A Ucrânia não é um problema nosso, nem a Polónia, nem a Roménia, nem a Moldávia, nem os Bálticos. A Europa de Leste é uma região do Mundo que à semelhança do Médio Oriente, fervilha com muitos ódios antigos e "bifes" por resolver. Os povos de Leste, ciclicamente, andam todos à pancadaria e quando não é contra o Império Russo, é entre eles mesmos. Portugal deve manter-se o mais distante possível disto. Já temos problemas que cheguem e não precisamos de mais.

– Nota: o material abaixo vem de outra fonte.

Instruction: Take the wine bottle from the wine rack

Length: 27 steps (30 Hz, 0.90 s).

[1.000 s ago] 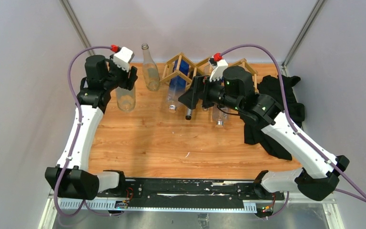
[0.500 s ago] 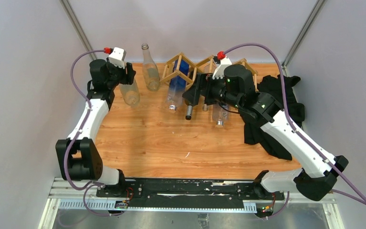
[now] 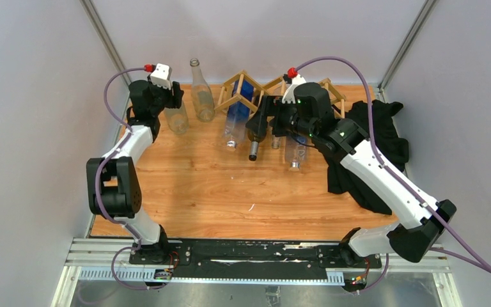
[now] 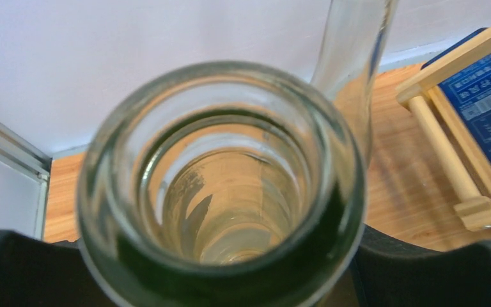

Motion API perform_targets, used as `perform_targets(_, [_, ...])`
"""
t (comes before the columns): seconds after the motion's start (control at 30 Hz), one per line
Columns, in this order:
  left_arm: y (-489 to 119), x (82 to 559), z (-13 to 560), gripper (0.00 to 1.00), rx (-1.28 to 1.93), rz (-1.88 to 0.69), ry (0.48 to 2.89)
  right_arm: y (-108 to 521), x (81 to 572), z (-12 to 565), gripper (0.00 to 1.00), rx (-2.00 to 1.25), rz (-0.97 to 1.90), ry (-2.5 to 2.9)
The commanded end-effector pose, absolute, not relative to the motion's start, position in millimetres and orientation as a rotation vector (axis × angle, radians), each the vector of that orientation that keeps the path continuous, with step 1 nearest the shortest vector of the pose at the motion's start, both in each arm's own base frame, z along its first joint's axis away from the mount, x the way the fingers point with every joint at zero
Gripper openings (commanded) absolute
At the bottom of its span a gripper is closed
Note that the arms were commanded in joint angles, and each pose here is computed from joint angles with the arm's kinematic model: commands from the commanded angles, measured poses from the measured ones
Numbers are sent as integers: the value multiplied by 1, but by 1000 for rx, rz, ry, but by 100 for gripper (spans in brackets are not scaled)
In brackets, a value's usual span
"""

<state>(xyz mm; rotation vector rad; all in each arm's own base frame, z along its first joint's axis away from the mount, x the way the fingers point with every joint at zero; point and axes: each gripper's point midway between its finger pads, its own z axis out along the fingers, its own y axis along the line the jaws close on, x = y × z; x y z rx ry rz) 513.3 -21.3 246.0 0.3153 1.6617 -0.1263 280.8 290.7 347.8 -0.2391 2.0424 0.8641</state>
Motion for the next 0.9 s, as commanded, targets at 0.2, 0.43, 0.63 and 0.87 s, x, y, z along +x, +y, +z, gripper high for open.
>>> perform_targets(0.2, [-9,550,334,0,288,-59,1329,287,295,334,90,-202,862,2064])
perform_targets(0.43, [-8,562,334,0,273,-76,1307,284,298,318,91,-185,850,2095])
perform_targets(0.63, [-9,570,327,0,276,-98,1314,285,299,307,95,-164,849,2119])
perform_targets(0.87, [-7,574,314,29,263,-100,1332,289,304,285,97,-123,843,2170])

Recordo que em 2022, nas primeiras semanas logo após o início da Operação Militar Especial que Putin lançou na Ucrânia, Zelensky, em conjunto com alguns comentadores e políticos ocidentais irresponsáveis, exigia que a NATO «criasse uma zona de exclusão aérea» sobre a Ucrânia. Fazer isto, obviamente, exigiria que a NATO entrasse em guerra direta contra a Federação Russa, com o que tudo isso implicaria em termos de risco de uma escalada nuclear. Felizmente, o então já senil Joe Biden (ou quem o rodeava...) ainda teve o discernimento suficiente para não embarcar em tamanha loucura, todavia, isto não deixa de constituir um excelente exemplo de como determinadas ideias estúpidas, nos podem arrastar a todos para uma guerra que, no limite, pode terminar com um Apocalipse nuclear.